--- PROBLEM DETAILS ---
The first line of the entries through the line bearing "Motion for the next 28": copy these lines exactly and return nothing else.

[Excerpts from a dataset]
------------------------
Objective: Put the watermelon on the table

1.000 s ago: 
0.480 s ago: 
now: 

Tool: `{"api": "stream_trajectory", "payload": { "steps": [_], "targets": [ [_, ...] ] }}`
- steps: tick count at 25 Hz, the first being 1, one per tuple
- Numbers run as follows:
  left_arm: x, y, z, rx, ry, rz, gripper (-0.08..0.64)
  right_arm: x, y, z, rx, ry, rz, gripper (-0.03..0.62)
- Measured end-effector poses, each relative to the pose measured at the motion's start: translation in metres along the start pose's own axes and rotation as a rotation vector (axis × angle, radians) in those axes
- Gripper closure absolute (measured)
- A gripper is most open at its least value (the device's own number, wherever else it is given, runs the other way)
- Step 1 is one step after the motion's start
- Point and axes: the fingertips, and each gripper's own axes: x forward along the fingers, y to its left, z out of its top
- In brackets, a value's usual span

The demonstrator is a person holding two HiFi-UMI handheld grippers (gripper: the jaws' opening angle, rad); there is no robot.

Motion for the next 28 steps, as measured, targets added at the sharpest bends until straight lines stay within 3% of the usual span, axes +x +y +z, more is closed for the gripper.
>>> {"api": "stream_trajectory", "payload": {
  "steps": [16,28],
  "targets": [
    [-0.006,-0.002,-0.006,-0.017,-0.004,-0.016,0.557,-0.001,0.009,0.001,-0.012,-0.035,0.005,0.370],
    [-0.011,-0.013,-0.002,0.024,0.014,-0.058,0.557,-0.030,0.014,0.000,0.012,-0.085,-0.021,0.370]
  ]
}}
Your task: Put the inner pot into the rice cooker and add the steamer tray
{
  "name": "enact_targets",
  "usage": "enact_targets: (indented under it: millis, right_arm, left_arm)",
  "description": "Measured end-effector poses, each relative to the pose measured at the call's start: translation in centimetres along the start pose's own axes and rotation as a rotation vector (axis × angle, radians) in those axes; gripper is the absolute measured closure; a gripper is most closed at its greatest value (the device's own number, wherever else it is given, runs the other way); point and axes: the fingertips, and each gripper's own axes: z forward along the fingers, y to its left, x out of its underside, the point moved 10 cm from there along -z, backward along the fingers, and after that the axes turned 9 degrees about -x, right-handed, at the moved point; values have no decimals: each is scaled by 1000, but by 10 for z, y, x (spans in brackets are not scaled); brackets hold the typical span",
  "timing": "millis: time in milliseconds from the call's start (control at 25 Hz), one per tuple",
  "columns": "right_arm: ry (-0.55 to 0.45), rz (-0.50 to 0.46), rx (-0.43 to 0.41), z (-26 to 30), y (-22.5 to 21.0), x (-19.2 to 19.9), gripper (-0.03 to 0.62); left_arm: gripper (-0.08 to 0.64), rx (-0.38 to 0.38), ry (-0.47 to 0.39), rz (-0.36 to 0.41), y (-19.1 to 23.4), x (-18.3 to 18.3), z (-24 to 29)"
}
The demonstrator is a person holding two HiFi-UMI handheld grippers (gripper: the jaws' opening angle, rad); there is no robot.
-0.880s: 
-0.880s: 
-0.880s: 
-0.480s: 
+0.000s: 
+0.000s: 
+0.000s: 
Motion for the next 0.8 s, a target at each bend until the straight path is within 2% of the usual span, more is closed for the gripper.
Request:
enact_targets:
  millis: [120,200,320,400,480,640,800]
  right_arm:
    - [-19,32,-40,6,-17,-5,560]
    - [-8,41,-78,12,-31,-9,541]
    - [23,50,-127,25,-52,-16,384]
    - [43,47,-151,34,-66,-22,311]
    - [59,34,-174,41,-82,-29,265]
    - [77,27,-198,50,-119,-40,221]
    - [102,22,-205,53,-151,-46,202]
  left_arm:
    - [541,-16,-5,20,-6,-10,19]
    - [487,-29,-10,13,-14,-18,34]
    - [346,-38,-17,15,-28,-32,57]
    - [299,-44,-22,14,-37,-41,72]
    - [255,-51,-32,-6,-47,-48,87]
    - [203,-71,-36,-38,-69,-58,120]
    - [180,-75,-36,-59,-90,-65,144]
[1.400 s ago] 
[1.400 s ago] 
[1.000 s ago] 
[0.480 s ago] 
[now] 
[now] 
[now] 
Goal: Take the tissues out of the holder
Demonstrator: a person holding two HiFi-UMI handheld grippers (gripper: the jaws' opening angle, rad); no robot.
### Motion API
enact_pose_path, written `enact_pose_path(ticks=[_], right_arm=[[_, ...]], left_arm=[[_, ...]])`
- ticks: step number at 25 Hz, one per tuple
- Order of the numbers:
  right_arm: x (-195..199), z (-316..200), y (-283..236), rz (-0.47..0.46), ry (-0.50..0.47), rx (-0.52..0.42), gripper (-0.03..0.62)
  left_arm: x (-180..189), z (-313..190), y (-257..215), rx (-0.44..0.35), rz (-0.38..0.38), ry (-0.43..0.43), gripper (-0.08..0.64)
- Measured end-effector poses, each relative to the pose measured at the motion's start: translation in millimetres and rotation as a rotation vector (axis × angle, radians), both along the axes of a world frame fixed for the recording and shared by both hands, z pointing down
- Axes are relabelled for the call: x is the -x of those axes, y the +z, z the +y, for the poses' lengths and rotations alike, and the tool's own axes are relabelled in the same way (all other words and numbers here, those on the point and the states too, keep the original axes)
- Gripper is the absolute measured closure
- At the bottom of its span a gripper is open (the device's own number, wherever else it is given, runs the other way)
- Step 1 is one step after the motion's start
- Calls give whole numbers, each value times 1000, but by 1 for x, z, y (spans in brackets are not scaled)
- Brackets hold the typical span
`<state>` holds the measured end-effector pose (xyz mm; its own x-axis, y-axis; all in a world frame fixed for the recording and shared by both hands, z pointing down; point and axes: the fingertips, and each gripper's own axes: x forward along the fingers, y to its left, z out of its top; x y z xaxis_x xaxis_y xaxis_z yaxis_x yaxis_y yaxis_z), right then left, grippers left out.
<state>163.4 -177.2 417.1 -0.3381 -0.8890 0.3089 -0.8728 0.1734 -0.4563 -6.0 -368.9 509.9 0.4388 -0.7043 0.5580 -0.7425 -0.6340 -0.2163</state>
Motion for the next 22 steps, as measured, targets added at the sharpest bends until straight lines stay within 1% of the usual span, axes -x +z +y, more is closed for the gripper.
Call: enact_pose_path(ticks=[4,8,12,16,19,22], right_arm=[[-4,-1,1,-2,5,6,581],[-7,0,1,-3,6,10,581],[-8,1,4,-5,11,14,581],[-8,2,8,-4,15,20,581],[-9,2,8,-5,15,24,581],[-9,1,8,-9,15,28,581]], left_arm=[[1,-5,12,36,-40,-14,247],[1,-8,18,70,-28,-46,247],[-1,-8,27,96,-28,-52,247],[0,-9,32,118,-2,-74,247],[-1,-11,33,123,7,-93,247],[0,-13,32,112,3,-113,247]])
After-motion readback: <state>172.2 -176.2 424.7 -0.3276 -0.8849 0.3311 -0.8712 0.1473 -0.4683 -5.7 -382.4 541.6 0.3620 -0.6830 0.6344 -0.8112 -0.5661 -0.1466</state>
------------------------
--- YOUR RESPONSE ---
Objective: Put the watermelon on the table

1.000 s ago: 
0.480 s ago: 
now: 

Tool: `{"api": "stream_trajectory", "payload": { "steps": [_], "targets": [ [_, ...] ] }}`
- steps: tick count at 25 Hz, the first being 1, one per tuple
- Numbers run as follows:
  left_arm: x, y, z, rx, ry, rz, gripper (-0.08..0.64)
  right_arm: x, y, z, rx, ry, rz, gripper (-0.03..0.62)
- Measured end-effector poses, each relative to the pose measured at the motion's start: translation in metres along the start pose's own axes and rotation as a rotation vector (axis × angle, radians) in those axes
- Gripper closure absolute (measured)
- A gripper is most open at its least value (the device's own number, wherever else it is given, runs the other way)
- Step 1 is one step after the motion's start
- Point and axes: the fingertips, and each gripper's own axes: x forward along the fingers, y to its left, z out of its top
- In brackets, a value's usual span

The demonstrator is a person holding two HiFi-UMI handheld grippers (gripper: the jaws' opening angle, rad); there is no robot.

Motion for the next 28 steps, as measured, targets added at the sharpest bends until straight lines stay within 3% of the usual span, axes +x +y +z, more is closed for the gripper.

No other output belongs with this exercise.